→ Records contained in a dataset
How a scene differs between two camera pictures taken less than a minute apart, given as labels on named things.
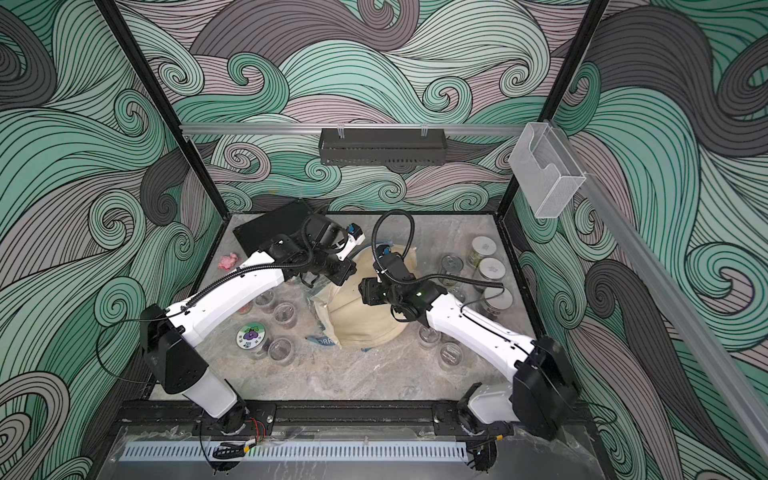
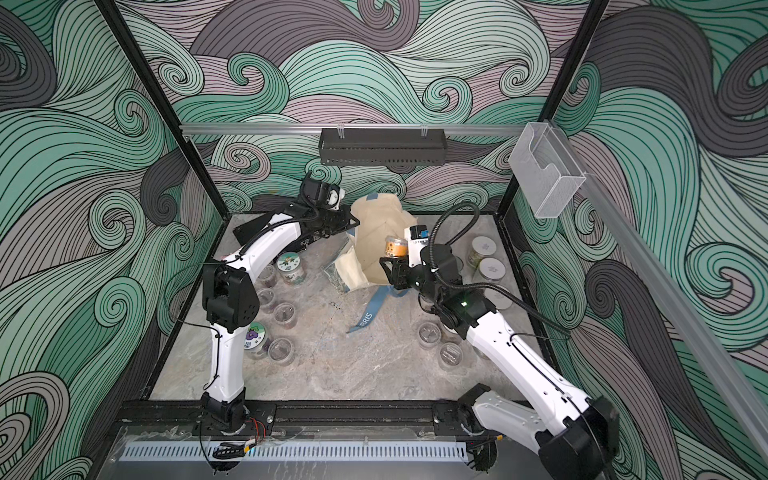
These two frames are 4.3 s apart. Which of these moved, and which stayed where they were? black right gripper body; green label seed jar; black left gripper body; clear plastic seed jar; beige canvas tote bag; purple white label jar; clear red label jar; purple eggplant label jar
Moved: black left gripper body; beige canvas tote bag; black right gripper body
Stayed: purple eggplant label jar; clear plastic seed jar; purple white label jar; green label seed jar; clear red label jar
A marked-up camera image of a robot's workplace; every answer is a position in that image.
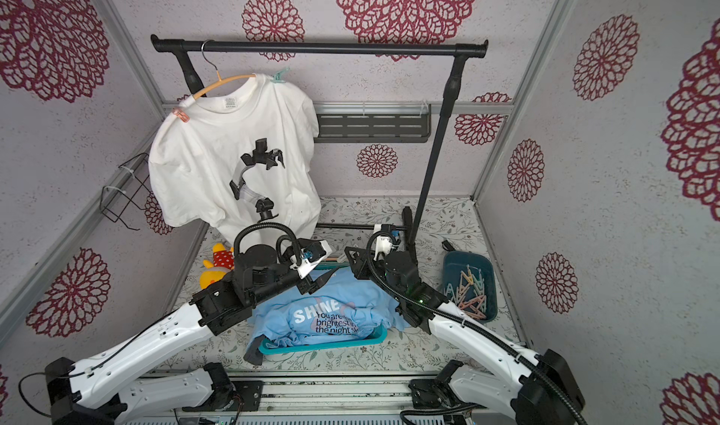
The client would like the black clothes rack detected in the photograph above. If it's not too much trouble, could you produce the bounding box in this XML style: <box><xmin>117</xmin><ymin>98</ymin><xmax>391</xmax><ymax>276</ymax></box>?
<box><xmin>151</xmin><ymin>34</ymin><xmax>489</xmax><ymax>254</ymax></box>

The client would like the black wire wall rack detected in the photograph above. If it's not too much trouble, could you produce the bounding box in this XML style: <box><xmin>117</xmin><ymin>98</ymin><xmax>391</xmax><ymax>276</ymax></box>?
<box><xmin>97</xmin><ymin>152</ymin><xmax>151</xmax><ymax>232</ymax></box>

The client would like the yellow plush toy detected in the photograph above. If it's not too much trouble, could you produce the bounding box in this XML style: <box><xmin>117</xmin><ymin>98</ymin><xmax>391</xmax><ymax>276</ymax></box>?
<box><xmin>199</xmin><ymin>243</ymin><xmax>234</xmax><ymax>289</ymax></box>

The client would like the teal plastic clothespin bin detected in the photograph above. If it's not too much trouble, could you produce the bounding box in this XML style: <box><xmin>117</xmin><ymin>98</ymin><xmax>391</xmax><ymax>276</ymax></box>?
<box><xmin>440</xmin><ymin>251</ymin><xmax>498</xmax><ymax>323</ymax></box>

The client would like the light blue t-shirt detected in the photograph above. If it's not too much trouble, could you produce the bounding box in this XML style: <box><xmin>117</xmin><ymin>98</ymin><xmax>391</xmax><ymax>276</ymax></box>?
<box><xmin>249</xmin><ymin>267</ymin><xmax>409</xmax><ymax>348</ymax></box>

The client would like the white t-shirt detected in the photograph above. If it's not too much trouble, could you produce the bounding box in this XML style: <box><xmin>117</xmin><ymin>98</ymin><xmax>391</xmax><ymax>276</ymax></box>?
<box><xmin>148</xmin><ymin>74</ymin><xmax>321</xmax><ymax>242</ymax></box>

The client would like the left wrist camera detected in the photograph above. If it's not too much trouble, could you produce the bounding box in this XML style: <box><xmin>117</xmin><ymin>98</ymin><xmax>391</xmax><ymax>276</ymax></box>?
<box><xmin>291</xmin><ymin>240</ymin><xmax>333</xmax><ymax>279</ymax></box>

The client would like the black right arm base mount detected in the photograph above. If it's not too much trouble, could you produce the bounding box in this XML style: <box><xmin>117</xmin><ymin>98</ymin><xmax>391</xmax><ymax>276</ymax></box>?
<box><xmin>409</xmin><ymin>359</ymin><xmax>479</xmax><ymax>411</ymax></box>

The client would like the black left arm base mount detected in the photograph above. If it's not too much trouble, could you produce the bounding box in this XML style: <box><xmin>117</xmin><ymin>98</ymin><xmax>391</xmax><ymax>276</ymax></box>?
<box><xmin>181</xmin><ymin>362</ymin><xmax>264</xmax><ymax>412</ymax></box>

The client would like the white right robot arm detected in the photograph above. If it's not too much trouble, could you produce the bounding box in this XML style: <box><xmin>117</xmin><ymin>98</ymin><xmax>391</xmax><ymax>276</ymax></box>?
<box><xmin>344</xmin><ymin>247</ymin><xmax>586</xmax><ymax>424</ymax></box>

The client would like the pink clothespin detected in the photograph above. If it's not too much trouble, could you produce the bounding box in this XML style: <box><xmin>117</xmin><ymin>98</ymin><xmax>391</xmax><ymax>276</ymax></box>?
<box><xmin>172</xmin><ymin>108</ymin><xmax>189</xmax><ymax>123</ymax></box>

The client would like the wooden hanger with metal hook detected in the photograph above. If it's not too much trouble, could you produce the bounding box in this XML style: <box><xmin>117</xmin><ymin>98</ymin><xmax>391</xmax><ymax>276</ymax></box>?
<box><xmin>192</xmin><ymin>40</ymin><xmax>256</xmax><ymax>100</ymax></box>

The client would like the black wall shelf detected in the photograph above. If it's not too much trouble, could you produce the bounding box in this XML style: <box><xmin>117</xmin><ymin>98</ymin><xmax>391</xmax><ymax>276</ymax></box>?
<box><xmin>315</xmin><ymin>102</ymin><xmax>432</xmax><ymax>144</ymax></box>

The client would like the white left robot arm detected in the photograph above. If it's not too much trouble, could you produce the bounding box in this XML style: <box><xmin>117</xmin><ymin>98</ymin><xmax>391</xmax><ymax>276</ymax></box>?
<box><xmin>41</xmin><ymin>222</ymin><xmax>333</xmax><ymax>424</ymax></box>

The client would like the mint green clothespin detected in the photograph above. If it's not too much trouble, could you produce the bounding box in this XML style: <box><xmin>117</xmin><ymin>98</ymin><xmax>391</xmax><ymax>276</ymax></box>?
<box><xmin>271</xmin><ymin>67</ymin><xmax>291</xmax><ymax>84</ymax></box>

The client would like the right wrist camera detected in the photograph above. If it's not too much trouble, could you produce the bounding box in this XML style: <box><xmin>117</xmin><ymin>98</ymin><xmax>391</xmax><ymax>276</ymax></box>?
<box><xmin>371</xmin><ymin>224</ymin><xmax>401</xmax><ymax>261</ymax></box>

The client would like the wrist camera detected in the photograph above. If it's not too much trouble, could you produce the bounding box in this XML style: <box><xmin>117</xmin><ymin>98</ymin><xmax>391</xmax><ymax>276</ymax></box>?
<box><xmin>291</xmin><ymin>240</ymin><xmax>333</xmax><ymax>279</ymax></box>
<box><xmin>371</xmin><ymin>224</ymin><xmax>401</xmax><ymax>261</ymax></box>

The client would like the teal perforated tray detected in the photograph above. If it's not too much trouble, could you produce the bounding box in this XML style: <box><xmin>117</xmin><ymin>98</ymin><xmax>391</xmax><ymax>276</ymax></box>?
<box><xmin>258</xmin><ymin>326</ymin><xmax>387</xmax><ymax>356</ymax></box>

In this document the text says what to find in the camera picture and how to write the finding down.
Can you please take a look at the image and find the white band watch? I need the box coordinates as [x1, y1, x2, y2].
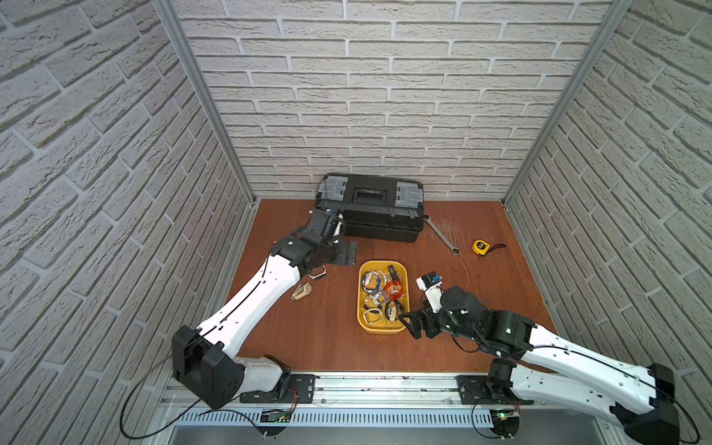
[309, 265, 327, 281]

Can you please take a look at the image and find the red transparent watch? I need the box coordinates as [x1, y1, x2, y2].
[383, 280, 403, 300]

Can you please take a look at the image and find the clear white watch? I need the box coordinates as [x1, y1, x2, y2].
[365, 293, 386, 308]

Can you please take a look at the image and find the blue transparent watch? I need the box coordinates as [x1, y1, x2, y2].
[361, 271, 387, 295]

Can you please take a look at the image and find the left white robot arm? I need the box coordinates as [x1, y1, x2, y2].
[172, 209, 349, 410]

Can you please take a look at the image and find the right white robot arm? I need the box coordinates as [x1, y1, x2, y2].
[399, 284, 682, 444]

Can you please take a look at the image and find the yellow rectangular tray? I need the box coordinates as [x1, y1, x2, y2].
[357, 261, 411, 335]

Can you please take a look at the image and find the black plastic toolbox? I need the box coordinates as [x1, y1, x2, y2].
[314, 174, 425, 243]

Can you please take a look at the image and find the silver combination wrench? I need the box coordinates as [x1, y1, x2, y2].
[424, 214, 461, 256]

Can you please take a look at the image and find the yellow tape measure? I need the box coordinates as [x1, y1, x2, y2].
[472, 240, 491, 256]

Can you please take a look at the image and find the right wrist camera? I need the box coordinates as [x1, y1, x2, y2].
[416, 272, 443, 313]

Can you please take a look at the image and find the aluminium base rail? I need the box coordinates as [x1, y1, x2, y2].
[177, 372, 591, 437]

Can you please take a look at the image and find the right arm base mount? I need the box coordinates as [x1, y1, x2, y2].
[455, 375, 521, 405]

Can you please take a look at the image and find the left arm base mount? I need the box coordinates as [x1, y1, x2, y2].
[238, 374, 316, 404]

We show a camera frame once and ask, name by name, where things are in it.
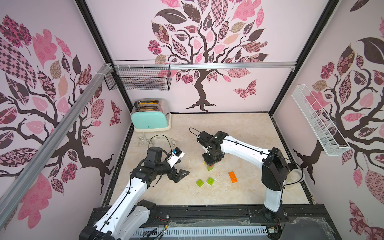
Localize orange lego brick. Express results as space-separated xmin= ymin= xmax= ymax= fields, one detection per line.
xmin=229 ymin=171 xmax=238 ymax=183

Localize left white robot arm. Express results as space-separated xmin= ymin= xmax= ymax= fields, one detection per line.
xmin=79 ymin=147 xmax=189 ymax=240

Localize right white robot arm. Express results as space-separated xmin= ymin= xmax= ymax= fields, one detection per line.
xmin=197 ymin=131 xmax=304 ymax=223

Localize mint green toaster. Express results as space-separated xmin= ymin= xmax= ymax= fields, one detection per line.
xmin=130 ymin=98 xmax=172 ymax=132

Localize clear plastic cup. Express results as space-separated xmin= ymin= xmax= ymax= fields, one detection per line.
xmin=284 ymin=169 xmax=306 ymax=189

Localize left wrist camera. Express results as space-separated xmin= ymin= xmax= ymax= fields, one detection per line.
xmin=166 ymin=147 xmax=185 ymax=168

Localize white slotted cable duct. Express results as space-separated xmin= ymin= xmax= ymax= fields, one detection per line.
xmin=132 ymin=226 xmax=269 ymax=239

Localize black wire basket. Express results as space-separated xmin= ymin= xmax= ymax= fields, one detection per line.
xmin=104 ymin=60 xmax=172 ymax=91

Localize aluminium rail back wall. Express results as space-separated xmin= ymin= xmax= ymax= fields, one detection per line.
xmin=114 ymin=62 xmax=297 ymax=70

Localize aluminium rail wall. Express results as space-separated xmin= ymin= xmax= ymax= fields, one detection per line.
xmin=114 ymin=62 xmax=297 ymax=70
xmin=1 ymin=63 xmax=113 ymax=228

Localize white wire basket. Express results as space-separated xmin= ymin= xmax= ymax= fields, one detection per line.
xmin=292 ymin=85 xmax=352 ymax=157

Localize aluminium rail left wall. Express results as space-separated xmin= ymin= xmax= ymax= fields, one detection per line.
xmin=1 ymin=63 xmax=113 ymax=228

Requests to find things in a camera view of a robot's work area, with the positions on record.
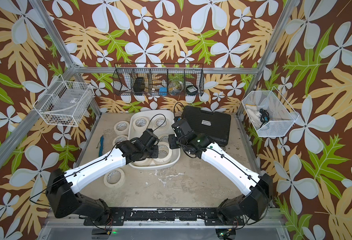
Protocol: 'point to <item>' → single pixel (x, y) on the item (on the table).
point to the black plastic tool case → (216, 126)
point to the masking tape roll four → (141, 123)
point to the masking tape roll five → (161, 123)
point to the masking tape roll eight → (144, 162)
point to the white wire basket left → (66, 104)
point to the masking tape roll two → (121, 128)
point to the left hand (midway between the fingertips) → (158, 149)
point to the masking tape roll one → (119, 138)
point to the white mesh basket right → (282, 115)
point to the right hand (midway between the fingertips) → (170, 138)
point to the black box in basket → (139, 86)
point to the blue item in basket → (163, 91)
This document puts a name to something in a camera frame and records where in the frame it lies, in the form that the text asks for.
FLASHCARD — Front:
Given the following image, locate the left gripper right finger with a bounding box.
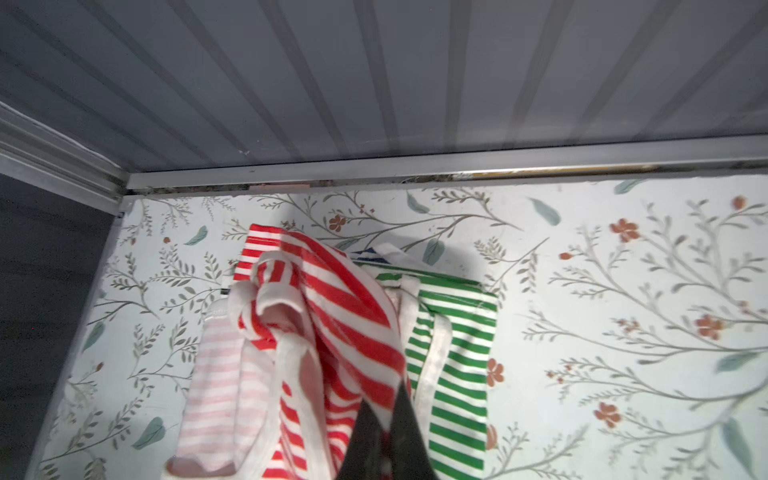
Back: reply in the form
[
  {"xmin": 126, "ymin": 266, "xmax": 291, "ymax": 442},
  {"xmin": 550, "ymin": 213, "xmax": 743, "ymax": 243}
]
[{"xmin": 390, "ymin": 383, "xmax": 437, "ymax": 480}]

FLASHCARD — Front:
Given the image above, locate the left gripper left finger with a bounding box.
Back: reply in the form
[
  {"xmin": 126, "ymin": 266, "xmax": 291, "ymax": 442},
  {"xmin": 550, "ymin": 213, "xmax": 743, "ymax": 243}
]
[{"xmin": 336, "ymin": 401, "xmax": 383, "ymax": 480}]

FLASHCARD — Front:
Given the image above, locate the red white striped tank top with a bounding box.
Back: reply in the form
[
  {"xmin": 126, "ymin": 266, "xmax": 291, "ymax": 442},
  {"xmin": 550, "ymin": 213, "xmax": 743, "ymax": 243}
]
[{"xmin": 162, "ymin": 224, "xmax": 408, "ymax": 479}]

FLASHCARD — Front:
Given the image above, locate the green white striped tank top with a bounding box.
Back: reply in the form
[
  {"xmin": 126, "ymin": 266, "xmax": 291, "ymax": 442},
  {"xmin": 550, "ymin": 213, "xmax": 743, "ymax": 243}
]
[{"xmin": 357, "ymin": 259, "xmax": 498, "ymax": 479}]

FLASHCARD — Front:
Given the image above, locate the navy white striped tank top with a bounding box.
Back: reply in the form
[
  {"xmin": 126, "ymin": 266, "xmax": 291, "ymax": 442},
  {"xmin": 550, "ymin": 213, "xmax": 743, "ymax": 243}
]
[{"xmin": 354, "ymin": 248, "xmax": 389, "ymax": 265}]

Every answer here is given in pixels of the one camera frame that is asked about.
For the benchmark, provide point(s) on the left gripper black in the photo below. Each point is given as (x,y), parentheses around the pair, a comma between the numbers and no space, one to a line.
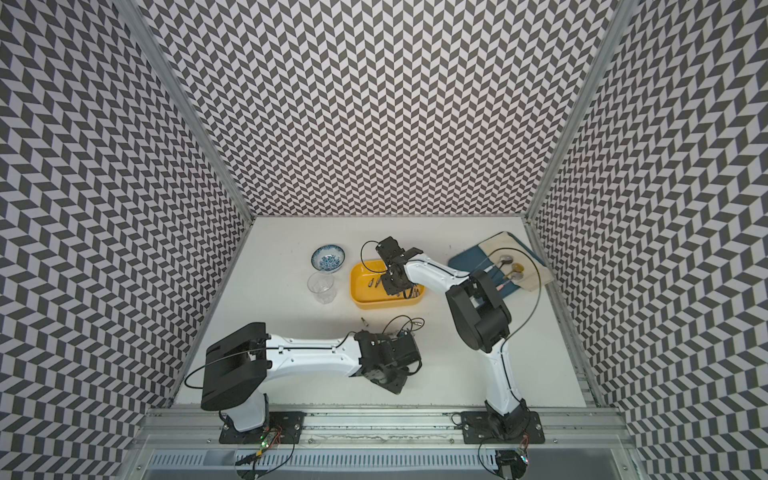
(399,384)

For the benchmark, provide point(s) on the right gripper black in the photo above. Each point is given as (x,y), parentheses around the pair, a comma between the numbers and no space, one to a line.
(390,289)

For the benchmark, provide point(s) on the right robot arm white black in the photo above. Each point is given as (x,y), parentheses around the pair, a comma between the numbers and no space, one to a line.
(481,319)

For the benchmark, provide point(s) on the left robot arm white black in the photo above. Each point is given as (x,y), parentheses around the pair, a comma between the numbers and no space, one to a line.
(236,366)

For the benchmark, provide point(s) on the yellow plastic storage box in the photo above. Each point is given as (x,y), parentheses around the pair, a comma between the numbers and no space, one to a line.
(376,298)

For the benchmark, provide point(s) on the blue white patterned bowl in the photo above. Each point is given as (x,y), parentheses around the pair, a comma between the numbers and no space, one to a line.
(328,258)

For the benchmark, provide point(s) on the clear plastic cup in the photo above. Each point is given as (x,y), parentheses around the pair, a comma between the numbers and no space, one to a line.
(322,286)

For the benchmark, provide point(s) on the teal blue tray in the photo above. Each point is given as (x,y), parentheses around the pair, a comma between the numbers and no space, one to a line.
(473,259)

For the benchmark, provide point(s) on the white spoon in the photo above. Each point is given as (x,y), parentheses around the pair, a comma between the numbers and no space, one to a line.
(503,261)

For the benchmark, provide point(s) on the beige cloth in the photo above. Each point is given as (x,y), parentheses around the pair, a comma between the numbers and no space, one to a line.
(536,274)

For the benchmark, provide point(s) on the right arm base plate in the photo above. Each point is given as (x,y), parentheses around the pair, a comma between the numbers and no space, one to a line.
(484,427)

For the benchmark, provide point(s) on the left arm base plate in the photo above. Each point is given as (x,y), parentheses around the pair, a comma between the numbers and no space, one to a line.
(264,429)

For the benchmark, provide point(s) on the pink handled spoon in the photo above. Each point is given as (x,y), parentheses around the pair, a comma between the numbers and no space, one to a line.
(508,285)

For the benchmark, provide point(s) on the aluminium front rail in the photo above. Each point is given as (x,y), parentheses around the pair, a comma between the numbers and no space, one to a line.
(444,427)

→ What the exercise asks
Only the lines above starting with the one with "The client would like the black left" and going through the one with "The client would like the white right" are to be copied, word for word and with both ends kept.

→ Answer for this exercise
The client would like the black left arm base mount detected in the photograph above. If it's not too much trouble, could you produce the bounding box in this XML style: <box><xmin>117</xmin><ymin>98</ymin><xmax>391</xmax><ymax>276</ymax></box>?
<box><xmin>181</xmin><ymin>362</ymin><xmax>264</xmax><ymax>412</ymax></box>

The client would like the white right robot arm detected in the photograph above. If it's not too much trouble, could you produce the bounding box in this XML style: <box><xmin>117</xmin><ymin>98</ymin><xmax>391</xmax><ymax>276</ymax></box>?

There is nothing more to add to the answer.